Oltre Il Tempo E Le Corsie, Sette Donne Che Hanno Cambiato il Nuoto

Lo sport è spesso raccontato attraverso i suoi record, i suoi numeri, le medaglie appese al collo. Ma il nuoto – soprattutto quello femminile – è molto più di questo. È una lotta contro il cronometro, certo, ma anche contro gli stereotipi, contro le barriere culturali e contro i limiti imposti da chi, nel passato, riteneva che certe imprese fossero impossibili per una donna.
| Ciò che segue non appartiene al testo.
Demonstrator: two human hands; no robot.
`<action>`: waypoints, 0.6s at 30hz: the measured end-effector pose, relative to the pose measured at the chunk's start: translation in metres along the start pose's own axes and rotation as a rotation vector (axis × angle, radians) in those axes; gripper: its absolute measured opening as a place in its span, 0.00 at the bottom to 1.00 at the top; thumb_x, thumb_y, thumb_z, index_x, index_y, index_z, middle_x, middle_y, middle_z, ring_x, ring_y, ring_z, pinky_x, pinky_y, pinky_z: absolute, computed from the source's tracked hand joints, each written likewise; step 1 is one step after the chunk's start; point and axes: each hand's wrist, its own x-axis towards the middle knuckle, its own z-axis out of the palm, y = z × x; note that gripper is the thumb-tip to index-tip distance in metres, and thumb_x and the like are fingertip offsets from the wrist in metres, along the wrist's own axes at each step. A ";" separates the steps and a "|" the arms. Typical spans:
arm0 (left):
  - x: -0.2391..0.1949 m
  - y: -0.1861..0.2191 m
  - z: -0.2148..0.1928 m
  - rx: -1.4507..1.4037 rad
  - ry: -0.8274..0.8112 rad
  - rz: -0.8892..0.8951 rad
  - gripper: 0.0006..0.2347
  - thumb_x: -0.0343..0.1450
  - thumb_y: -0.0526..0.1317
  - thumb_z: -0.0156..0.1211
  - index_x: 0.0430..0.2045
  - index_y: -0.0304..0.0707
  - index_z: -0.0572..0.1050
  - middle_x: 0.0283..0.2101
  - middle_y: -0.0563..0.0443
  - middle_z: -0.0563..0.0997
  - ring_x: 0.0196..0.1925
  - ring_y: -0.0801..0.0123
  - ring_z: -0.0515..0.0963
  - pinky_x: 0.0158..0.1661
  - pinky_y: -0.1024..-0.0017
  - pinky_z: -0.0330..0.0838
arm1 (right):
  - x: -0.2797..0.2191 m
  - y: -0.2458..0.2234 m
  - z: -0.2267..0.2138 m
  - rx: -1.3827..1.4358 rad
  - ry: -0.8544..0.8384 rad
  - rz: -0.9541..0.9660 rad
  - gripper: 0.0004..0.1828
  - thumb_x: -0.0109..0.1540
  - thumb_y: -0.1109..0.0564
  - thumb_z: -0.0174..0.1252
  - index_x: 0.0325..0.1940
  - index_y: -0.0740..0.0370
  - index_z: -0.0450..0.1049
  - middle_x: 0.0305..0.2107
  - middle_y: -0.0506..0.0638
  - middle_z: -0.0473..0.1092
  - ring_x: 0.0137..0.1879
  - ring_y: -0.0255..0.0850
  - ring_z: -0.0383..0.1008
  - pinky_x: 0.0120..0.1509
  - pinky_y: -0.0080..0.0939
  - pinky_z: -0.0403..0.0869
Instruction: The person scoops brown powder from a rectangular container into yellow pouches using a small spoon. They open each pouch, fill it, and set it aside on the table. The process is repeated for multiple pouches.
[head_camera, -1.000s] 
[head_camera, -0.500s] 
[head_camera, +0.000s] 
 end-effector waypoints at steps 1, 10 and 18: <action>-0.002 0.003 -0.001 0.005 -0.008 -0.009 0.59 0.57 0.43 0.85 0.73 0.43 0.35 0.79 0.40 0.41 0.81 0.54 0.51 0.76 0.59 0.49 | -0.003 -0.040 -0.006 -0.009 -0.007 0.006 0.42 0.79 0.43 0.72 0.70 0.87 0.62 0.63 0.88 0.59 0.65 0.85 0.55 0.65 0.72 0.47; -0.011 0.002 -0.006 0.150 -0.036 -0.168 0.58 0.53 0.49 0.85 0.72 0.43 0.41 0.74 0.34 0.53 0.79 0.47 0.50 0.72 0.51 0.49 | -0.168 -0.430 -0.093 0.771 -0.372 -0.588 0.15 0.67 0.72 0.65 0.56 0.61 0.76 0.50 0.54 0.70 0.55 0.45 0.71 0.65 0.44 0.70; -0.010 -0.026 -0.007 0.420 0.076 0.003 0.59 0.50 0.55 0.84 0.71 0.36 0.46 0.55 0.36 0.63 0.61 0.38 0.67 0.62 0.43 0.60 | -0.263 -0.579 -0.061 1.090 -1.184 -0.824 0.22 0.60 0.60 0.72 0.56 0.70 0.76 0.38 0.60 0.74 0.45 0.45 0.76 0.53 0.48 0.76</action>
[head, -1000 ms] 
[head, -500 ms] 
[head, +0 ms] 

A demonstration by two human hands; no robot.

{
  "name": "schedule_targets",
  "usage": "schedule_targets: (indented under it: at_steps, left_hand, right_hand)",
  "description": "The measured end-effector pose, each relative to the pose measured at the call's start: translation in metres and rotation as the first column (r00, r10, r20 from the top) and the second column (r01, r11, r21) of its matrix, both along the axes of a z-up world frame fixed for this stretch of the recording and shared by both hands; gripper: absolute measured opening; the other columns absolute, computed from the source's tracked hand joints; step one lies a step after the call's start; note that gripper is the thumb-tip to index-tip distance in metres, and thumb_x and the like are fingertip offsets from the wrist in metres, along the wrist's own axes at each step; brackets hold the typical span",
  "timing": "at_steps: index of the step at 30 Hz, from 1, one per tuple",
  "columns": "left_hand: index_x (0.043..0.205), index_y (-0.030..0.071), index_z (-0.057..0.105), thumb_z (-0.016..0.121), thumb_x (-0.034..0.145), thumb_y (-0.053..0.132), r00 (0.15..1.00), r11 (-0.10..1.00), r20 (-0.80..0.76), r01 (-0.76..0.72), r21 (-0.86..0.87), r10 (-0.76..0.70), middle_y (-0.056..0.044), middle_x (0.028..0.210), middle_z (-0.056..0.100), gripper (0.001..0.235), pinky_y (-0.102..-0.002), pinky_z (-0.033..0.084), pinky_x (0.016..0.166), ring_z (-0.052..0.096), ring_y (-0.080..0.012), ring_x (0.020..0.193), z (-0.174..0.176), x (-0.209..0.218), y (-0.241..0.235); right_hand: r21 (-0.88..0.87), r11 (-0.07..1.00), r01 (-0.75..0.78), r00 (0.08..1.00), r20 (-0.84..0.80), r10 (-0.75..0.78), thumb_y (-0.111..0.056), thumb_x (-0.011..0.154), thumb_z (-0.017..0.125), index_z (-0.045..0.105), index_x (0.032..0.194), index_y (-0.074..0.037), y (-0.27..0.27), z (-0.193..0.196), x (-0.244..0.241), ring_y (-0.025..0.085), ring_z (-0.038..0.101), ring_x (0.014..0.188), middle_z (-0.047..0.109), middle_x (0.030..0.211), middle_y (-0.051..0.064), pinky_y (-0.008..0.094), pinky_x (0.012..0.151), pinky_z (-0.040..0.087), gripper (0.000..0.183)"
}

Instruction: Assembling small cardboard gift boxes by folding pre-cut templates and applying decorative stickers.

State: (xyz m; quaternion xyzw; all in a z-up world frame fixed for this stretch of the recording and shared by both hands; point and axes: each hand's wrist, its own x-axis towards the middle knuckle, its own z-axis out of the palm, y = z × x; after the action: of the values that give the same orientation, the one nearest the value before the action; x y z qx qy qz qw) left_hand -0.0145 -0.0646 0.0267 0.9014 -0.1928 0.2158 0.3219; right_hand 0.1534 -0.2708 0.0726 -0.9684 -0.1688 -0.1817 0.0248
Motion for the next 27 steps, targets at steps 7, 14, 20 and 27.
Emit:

In occasione della Giornata Internazionale della Donna, vogliamo raccontare la storia di sette nuotatrici che non solo hanno scritto pagine leggendarie nella storia della disciplina, ma hanno anche contribuito a trasformare la percezione del ruolo delle donne nello sport. Atlete che hanno ridefinito i confini della resistenza, della determinazione e della grandezza, spesso sfidando condizioni avverse, pregiudizi o difficoltà personali.

Sette storie, sette voci, sette battaglie vinte dentro e fuori dall’acqua.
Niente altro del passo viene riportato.